Best practices to minimize interruptions during GPU driver upgrades - Amazon SageMaker
Services or capabilities described in Amazon Web Services documentation might vary by Region. To see the differences applicable to the China Regions, see Getting Started with Amazon Web Services in China (PDF).

Best practices to minimize interruptions during GPU driver upgrades

SageMaker Model Deployment upgrades GPU drivers on the ML instances for Real-time, Batch, and Asynchronous Inference options over time to provide customers access to improvements from the driver providers. Below you can see the GPU version supported for each Inference option. Different driver versions can change how your model interacts with the GPUs. Below are some strategies to help you understand how your application works with different driver versions.
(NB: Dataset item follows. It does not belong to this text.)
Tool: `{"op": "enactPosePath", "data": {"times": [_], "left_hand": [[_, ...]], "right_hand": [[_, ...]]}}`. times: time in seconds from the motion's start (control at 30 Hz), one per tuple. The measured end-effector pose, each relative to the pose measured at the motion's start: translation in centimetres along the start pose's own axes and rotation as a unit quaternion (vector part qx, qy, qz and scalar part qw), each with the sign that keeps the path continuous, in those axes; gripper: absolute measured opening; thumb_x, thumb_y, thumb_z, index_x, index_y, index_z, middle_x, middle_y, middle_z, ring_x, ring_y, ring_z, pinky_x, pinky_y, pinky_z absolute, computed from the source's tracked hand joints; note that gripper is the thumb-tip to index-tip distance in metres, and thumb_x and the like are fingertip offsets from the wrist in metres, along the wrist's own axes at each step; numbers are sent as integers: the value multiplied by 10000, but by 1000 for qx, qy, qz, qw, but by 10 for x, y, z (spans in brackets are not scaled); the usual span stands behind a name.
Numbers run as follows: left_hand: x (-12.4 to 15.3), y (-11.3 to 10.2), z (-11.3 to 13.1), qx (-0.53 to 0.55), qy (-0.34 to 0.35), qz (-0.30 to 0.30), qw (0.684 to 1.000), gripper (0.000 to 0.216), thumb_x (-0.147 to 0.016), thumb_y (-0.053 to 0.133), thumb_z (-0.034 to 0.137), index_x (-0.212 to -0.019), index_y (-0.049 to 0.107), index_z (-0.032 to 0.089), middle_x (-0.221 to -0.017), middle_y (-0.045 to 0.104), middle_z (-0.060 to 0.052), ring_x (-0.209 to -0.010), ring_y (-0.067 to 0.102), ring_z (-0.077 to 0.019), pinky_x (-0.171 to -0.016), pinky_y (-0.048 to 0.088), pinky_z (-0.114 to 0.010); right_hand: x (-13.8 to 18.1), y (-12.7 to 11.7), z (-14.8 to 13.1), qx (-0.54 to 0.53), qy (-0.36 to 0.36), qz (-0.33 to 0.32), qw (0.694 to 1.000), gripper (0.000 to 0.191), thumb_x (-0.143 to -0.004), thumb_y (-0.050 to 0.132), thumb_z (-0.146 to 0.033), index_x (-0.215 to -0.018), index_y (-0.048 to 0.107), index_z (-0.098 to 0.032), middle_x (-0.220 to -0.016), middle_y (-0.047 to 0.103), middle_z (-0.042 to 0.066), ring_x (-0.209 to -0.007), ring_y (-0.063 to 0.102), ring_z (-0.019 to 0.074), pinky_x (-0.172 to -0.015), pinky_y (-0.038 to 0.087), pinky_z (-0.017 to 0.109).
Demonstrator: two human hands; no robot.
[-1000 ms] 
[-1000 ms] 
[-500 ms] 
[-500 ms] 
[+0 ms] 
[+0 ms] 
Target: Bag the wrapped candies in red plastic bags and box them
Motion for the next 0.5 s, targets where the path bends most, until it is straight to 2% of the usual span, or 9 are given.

Current versions and supported instance families

Amazon SageMaker Inference supports the following drivers and instance families:

Service GPU Driver version Instance types
Real-time NVIDIA 470.57.02 ml.p2.*, ml.p3.*, ml.p4d.*, ml.p4de.*, ml.g4dn.*, ml.g5.*
535.54.03 ml.p5.*, ml.g6.*
Batch NVIDIA 470.57.02 ml.p2.*, ml.p3.*, ml.p4d.*, ml.p4de.*, ml.g4dn.*, ml.g5*
535.54.03 ml.p5.*, ml.g6.*

Troubleshoot your model container with GPU capabilities

If you encounter an issue when running your GPU workload, see the following guidance:

Run the nvidia-smi (NVIDIA System Management Interface) command from within the Docker container. If the NVIDIA System Management Interface detects a GPU detection error or NVIDIA initialization error, it will return the following error message:

Failed to initialize NVML: Driver/library version mismatch

Based on your use case, follow these best practices to resolve the failure or error:

Refer to the NVIDIA System Management Interface page on the NVIDIA website for more information.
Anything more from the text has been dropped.